**GOAL OF THE EXERCISE**
Scan the material below for lines with the word "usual" and report how many there are, with nothing added.

**DATA PROVIDED**
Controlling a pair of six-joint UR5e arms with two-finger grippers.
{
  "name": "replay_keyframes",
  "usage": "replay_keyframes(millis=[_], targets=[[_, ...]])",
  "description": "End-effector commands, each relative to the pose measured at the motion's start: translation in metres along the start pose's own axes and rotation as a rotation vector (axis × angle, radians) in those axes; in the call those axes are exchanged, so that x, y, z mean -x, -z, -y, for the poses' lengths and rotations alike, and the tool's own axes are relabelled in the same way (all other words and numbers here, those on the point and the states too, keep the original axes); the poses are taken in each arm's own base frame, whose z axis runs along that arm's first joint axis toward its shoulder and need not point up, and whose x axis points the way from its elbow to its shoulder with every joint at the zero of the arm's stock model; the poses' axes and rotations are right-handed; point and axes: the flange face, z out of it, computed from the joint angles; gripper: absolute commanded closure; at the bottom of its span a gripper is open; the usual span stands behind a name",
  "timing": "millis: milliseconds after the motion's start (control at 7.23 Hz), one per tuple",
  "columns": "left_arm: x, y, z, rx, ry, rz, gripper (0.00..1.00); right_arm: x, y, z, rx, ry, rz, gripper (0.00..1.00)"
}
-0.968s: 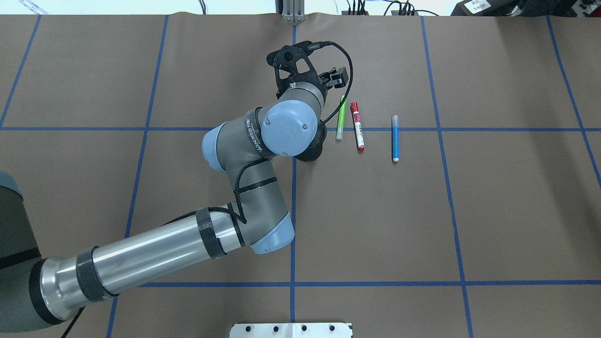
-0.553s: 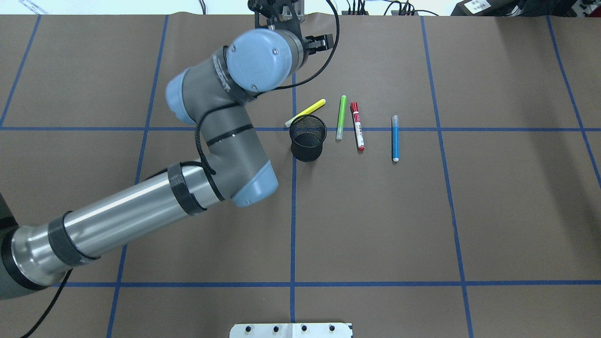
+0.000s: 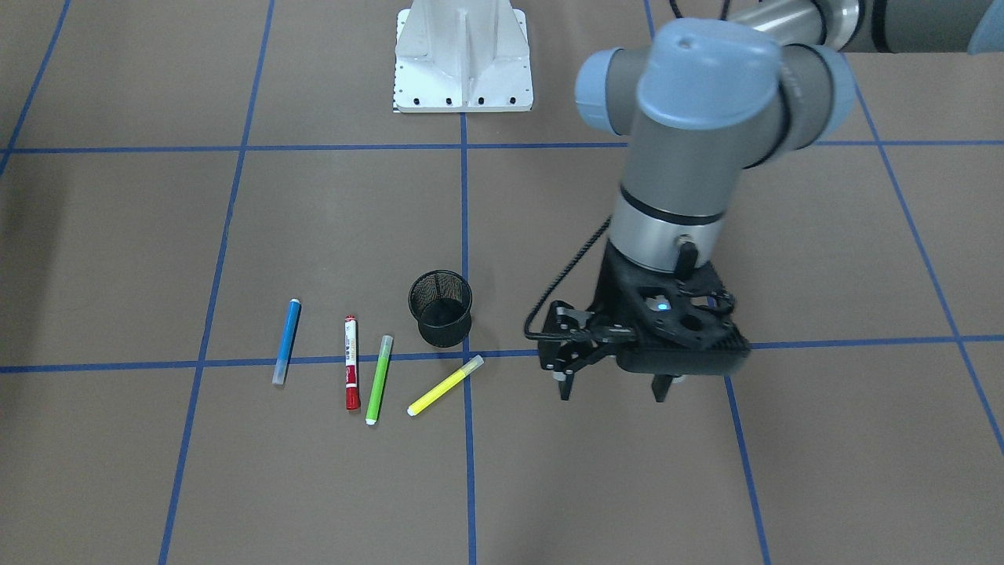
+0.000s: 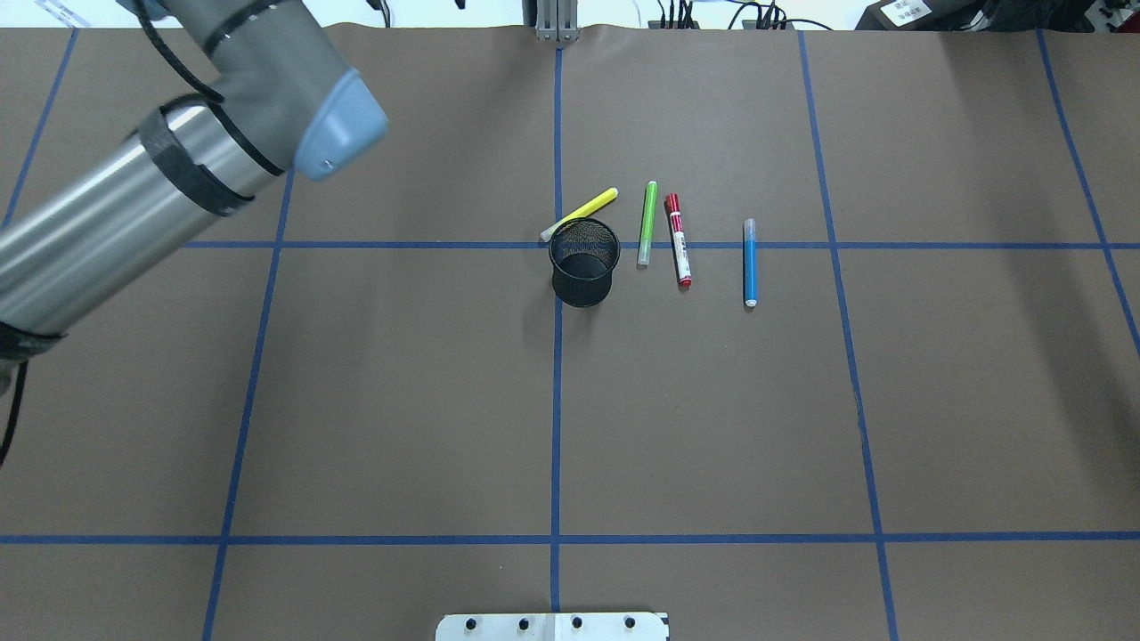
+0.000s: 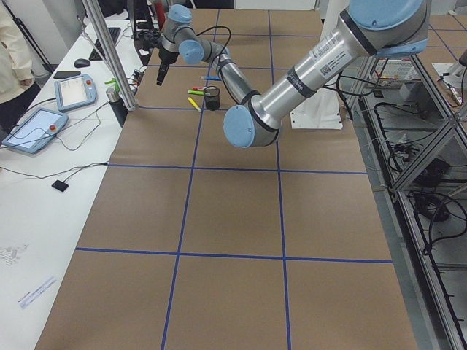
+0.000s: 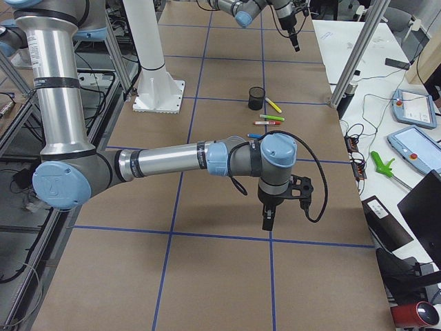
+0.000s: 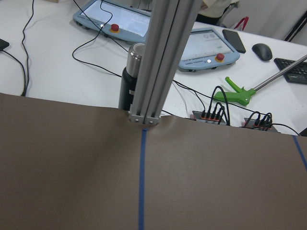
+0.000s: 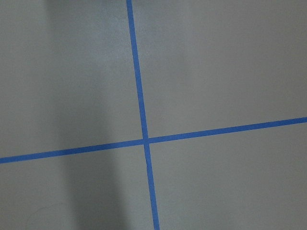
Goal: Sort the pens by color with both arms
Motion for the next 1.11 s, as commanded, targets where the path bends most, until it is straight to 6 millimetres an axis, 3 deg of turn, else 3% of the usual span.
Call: replay_keyframes(millis=[0,138,277,415,691,968], targets=[[0.129,0.006,0.022,0.14,-0.058,-0.019,0.0,-0.001,-0.002,-0.016,0.007,0.006,0.025,0.01],[0.189,0.01,0.017,0.169,-0.087,-0.028,0.0,0.002,0.002,-0.018,0.005,0.003,0.028,0.01],[0.238,0.015,0.018,0.187,-0.095,-0.026,0.0,-0.006,-0.008,-0.031,0.024,-0.011,0.041,0.0],[0.274,0.025,0.001,0.178,-0.118,-0.014,0.0,-0.018,-0.02,-0.047,0.045,-0.028,0.039,0.0],[0.346,-0.006,-0.052,0.256,-0.114,0.027,0.0,-0.026,-0.025,-0.059,0.056,-0.041,0.029,0.0],[0.418,-0.005,-0.04,0.281,-0.142,0.053,0.0,-0.028,-0.026,-0.058,0.059,-0.042,0.024,0.0]])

**RESULT BELOW**
2